[Source records]
::::::::::

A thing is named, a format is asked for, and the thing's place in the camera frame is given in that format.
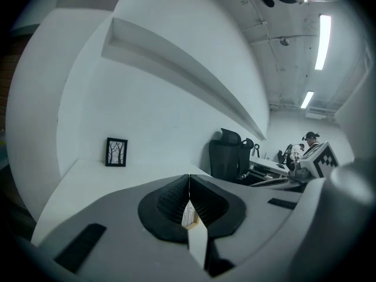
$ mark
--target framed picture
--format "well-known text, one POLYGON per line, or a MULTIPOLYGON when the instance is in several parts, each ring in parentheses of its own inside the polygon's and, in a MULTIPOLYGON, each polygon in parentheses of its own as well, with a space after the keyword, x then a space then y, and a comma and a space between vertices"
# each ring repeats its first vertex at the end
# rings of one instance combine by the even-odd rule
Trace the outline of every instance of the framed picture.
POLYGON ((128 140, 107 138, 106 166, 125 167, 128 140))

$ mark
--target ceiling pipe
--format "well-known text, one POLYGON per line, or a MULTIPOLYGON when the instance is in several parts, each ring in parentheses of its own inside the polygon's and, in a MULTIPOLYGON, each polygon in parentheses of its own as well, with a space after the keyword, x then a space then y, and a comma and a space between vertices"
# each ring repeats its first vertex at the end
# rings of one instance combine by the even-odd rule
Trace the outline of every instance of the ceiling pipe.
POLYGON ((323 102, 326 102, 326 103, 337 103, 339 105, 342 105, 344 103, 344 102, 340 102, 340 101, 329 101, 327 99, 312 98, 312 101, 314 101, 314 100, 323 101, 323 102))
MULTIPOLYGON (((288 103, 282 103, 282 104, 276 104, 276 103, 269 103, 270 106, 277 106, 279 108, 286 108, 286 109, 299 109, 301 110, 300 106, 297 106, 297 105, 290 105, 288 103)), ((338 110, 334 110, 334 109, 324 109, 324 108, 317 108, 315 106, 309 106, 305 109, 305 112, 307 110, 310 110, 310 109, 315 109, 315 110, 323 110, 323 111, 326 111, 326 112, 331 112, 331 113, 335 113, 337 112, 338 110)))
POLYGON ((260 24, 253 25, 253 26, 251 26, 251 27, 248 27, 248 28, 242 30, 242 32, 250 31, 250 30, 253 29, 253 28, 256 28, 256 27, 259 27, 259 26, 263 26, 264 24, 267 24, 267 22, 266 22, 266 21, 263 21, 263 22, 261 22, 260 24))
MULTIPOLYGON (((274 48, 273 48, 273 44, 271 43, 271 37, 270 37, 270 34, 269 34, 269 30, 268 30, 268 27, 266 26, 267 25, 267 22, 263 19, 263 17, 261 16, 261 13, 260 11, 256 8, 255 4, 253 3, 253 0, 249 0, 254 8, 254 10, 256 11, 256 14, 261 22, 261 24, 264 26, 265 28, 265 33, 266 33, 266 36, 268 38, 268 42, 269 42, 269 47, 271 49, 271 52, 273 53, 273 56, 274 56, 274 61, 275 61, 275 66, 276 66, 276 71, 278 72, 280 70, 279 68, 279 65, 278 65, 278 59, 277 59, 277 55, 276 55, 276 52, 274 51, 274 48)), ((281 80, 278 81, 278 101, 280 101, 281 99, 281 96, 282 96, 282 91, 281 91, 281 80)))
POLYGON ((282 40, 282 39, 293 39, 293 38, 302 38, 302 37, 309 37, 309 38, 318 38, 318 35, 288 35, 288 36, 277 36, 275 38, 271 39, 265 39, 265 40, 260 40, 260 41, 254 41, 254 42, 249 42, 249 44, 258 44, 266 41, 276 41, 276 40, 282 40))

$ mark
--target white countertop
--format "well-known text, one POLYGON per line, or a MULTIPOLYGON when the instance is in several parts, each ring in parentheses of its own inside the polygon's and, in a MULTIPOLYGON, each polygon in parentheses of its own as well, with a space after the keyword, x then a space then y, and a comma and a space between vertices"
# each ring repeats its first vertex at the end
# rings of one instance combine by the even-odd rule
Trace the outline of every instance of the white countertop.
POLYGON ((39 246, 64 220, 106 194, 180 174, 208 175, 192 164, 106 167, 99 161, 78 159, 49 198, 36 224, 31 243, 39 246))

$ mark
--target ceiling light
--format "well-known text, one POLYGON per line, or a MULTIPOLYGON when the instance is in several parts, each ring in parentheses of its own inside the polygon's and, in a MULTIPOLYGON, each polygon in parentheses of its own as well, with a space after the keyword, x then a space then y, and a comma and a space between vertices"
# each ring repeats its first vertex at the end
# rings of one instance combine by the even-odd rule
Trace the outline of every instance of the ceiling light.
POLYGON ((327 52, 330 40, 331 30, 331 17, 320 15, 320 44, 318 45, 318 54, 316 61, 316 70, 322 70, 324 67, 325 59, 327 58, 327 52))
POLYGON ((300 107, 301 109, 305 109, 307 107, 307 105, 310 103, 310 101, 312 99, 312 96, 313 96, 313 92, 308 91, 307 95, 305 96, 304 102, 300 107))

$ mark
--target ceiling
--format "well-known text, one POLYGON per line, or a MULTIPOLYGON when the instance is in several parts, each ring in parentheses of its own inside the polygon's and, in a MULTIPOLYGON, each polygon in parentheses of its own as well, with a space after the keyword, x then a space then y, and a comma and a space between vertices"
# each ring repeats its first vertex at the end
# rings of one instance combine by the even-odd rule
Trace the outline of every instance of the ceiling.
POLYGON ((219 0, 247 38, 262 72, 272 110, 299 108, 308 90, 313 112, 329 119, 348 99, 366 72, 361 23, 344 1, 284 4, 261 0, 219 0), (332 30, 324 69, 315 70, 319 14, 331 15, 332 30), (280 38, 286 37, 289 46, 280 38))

::::::::::

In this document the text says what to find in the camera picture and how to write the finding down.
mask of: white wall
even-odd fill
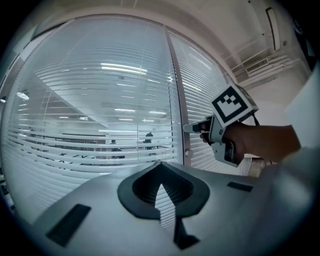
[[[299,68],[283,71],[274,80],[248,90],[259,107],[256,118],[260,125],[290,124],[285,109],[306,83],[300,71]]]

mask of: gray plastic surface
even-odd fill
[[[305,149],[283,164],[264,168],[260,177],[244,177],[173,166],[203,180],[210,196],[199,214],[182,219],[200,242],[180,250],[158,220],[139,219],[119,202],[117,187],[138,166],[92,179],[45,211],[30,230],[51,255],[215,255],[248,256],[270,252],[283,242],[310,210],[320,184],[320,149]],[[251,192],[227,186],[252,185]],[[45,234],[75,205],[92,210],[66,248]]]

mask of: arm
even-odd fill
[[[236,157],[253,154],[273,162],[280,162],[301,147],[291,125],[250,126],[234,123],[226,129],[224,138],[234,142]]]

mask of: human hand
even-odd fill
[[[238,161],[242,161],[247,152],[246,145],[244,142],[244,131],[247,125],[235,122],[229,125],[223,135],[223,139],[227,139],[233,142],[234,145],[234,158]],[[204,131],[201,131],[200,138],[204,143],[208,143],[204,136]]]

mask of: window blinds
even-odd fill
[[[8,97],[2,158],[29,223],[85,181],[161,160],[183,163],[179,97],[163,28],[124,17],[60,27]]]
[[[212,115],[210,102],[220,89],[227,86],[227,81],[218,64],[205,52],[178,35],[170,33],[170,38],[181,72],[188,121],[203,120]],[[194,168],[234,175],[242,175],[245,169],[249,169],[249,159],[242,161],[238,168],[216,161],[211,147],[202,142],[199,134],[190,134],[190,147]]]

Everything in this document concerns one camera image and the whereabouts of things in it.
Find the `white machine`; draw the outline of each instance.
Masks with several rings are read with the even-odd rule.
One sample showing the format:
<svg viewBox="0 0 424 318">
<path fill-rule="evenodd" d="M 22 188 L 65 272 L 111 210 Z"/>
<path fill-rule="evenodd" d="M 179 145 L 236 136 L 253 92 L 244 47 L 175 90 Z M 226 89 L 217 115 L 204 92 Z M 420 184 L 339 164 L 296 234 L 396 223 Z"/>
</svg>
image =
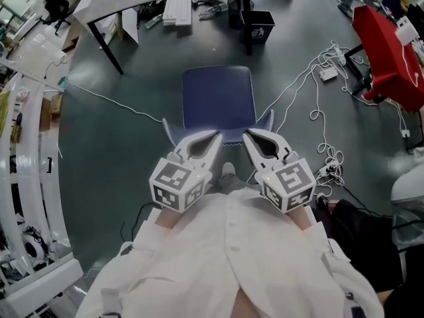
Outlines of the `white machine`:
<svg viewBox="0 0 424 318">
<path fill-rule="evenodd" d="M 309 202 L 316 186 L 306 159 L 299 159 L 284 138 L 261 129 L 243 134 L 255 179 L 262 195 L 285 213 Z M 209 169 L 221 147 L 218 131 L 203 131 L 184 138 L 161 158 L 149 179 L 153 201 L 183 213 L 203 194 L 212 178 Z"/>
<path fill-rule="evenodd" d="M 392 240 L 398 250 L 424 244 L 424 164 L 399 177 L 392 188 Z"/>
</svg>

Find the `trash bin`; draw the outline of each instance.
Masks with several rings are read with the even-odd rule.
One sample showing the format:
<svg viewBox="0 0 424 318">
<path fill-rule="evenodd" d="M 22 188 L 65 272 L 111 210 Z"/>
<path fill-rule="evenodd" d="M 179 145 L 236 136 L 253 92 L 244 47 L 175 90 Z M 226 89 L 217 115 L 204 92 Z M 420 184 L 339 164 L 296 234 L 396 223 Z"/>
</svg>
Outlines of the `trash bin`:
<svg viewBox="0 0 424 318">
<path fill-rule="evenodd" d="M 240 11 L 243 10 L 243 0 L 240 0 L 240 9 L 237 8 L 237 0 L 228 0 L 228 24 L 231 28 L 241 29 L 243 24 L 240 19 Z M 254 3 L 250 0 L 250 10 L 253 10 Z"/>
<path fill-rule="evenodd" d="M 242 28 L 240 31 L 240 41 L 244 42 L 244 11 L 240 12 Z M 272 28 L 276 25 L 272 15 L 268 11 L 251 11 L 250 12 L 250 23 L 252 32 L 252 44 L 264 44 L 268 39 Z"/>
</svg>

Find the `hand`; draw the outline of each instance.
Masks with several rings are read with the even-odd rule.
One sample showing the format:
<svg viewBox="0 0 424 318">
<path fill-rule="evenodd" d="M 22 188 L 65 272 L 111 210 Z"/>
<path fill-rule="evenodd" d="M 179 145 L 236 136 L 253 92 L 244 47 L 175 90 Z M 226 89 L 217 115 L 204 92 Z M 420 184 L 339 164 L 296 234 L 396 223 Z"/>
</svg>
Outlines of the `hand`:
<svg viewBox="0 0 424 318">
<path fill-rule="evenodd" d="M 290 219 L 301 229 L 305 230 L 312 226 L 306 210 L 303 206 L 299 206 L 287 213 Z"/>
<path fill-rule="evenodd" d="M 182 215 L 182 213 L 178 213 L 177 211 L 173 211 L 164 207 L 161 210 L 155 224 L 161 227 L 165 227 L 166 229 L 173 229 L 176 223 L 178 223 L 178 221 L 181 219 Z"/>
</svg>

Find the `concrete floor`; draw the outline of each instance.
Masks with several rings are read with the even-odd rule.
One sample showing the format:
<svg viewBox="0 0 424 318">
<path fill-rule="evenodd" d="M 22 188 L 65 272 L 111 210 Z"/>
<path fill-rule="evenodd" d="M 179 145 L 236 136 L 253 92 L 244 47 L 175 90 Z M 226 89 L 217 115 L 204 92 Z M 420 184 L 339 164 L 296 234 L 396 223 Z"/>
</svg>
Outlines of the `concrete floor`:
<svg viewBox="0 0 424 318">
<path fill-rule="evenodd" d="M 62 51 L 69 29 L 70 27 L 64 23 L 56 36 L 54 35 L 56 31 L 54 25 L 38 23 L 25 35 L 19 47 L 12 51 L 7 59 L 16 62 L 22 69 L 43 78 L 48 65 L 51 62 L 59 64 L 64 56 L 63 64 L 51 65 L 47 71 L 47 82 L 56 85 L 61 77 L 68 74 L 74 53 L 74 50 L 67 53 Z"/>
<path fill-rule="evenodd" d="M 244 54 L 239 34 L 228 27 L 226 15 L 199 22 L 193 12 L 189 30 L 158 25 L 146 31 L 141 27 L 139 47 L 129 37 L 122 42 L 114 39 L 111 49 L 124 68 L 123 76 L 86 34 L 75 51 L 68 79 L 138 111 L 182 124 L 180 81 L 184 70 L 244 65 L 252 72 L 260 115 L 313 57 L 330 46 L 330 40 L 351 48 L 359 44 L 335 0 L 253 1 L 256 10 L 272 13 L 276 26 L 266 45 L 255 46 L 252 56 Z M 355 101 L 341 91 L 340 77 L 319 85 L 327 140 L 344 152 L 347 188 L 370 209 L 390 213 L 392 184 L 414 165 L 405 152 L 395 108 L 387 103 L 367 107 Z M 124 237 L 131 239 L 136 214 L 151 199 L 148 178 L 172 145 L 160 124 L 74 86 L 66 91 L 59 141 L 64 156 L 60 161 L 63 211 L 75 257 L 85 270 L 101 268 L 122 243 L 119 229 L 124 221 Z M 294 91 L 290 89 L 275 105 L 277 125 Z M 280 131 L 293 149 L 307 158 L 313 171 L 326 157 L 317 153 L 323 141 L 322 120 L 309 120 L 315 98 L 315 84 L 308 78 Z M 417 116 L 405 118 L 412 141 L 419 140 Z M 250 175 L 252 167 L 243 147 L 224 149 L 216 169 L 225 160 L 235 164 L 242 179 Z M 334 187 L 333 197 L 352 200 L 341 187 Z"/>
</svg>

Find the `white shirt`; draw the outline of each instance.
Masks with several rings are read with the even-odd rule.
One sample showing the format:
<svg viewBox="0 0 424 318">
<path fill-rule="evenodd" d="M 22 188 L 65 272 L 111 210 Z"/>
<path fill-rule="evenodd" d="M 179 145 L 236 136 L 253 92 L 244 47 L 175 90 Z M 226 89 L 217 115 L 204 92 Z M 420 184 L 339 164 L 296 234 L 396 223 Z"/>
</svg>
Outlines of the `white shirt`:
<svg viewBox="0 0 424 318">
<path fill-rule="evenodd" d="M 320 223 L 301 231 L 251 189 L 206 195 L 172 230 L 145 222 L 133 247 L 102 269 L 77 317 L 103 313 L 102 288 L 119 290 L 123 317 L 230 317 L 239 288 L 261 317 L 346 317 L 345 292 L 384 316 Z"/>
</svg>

::::::::::

◆ Your instructions ◆
Please copy every line of the data that carries the string "target".

◆ Your solution ◆
--target framed picture
--target ceiling pipe
--target white countertop
--target ceiling light
--target ceiling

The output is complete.